Die österreichische Schriftstellerin Gertrud Fussenegger ist am Donnerstag (19.3.2009) im Alter von 96 Jahren gestorben. Das Lebenswerk der in Pilsen geborenen Autorin umfasst mehr als 60 Bücher, darunter Romane wie „Das Haus der dunklen Krüge“ von 1951, den man auch eine Art böhmische Variante der „Buddenbrooks“ genannt hat. Umstritten ist bis heute ihre Haltung zum Nationalsozialismus: Sie war NSDAP-Mitglied, begrüßte den sogenannten Anschluss Österreichs und hat sich nie eindeutig davon distanziert.
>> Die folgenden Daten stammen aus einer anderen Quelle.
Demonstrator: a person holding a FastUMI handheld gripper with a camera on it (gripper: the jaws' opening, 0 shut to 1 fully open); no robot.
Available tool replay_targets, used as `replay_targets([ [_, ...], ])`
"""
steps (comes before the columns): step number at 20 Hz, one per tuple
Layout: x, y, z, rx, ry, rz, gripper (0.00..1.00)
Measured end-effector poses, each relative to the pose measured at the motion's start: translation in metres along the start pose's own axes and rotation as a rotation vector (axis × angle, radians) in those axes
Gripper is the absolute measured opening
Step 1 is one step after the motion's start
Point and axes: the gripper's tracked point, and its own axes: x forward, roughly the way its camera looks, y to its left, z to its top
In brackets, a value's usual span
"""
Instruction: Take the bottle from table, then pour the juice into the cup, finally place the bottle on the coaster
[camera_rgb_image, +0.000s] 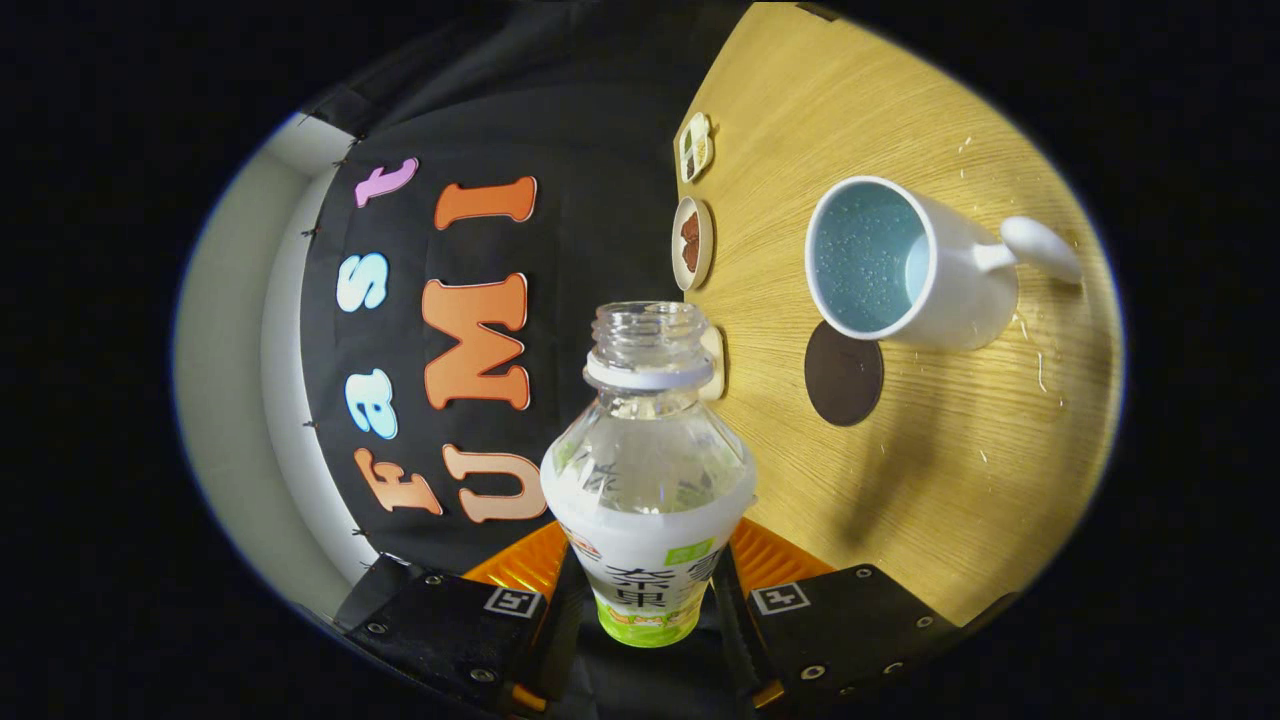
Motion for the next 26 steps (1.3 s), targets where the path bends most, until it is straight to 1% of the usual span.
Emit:
replay_targets([
  [10,0.006,0.0,0.0,0.113,0.006,-0.016,0.61],
  [18,0.011,-0.003,0.008,0.168,0.004,-0.024,0.62],
  [26,0.011,-0.004,0.014,0.194,0.002,-0.04,0.61],
])
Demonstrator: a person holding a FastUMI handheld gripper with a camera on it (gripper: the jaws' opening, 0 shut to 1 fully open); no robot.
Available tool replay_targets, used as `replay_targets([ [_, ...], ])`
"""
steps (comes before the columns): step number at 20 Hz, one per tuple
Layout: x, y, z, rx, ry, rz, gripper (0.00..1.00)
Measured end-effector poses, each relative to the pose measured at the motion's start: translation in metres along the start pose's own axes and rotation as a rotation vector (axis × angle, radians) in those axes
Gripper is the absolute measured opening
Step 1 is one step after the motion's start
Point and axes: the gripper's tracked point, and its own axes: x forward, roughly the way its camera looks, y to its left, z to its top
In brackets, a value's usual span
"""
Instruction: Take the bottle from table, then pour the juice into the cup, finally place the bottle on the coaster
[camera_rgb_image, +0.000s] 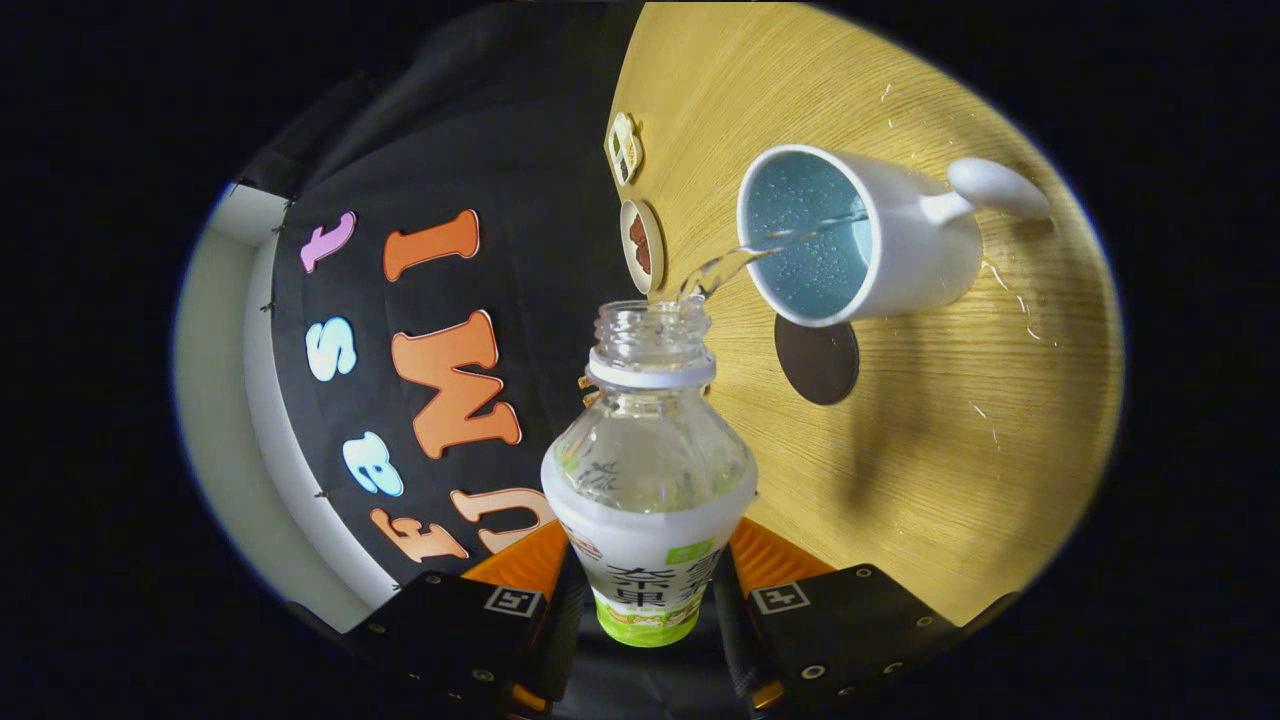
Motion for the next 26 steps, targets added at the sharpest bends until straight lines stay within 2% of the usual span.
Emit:
replay_targets([
  [26,0.0002,0.0047,-0.0029,0.087,0.024,-0.026,0.62],
])
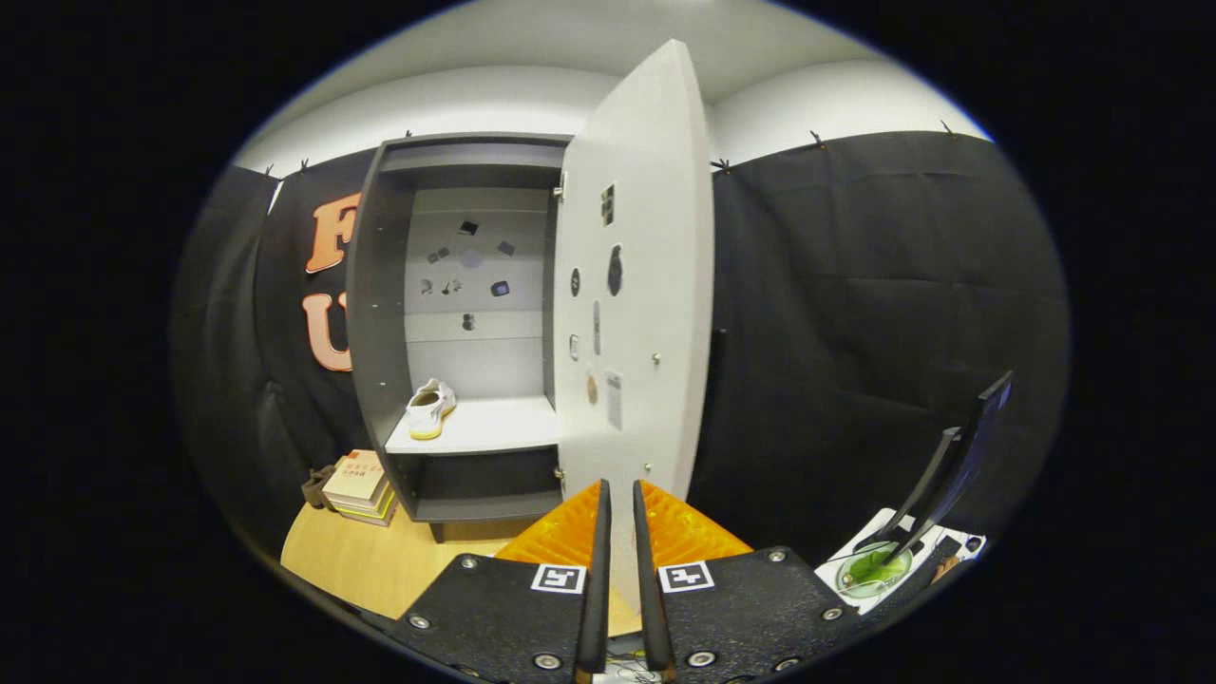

Alfred Pittertschatscher im Gespräch mit Michael Köhler |
    Michael Köhler: Die vielfach ausgezeichnete Literatin war Lyrikerin, Sachbuchautorin, Feuilletonistin und hat mit 90 „Das Haus der dunklen Krüge“ noch einmal fortgesetzt. Und ich habe Alfred Pittertschatscher, Leiter der Kulturredaktion beim ORF in Oberösterreich, gefragt: Was zeichnet ihr umfangreiches literarisches Werk aus? Kann man das überhaupt auf einen Nenner bringen?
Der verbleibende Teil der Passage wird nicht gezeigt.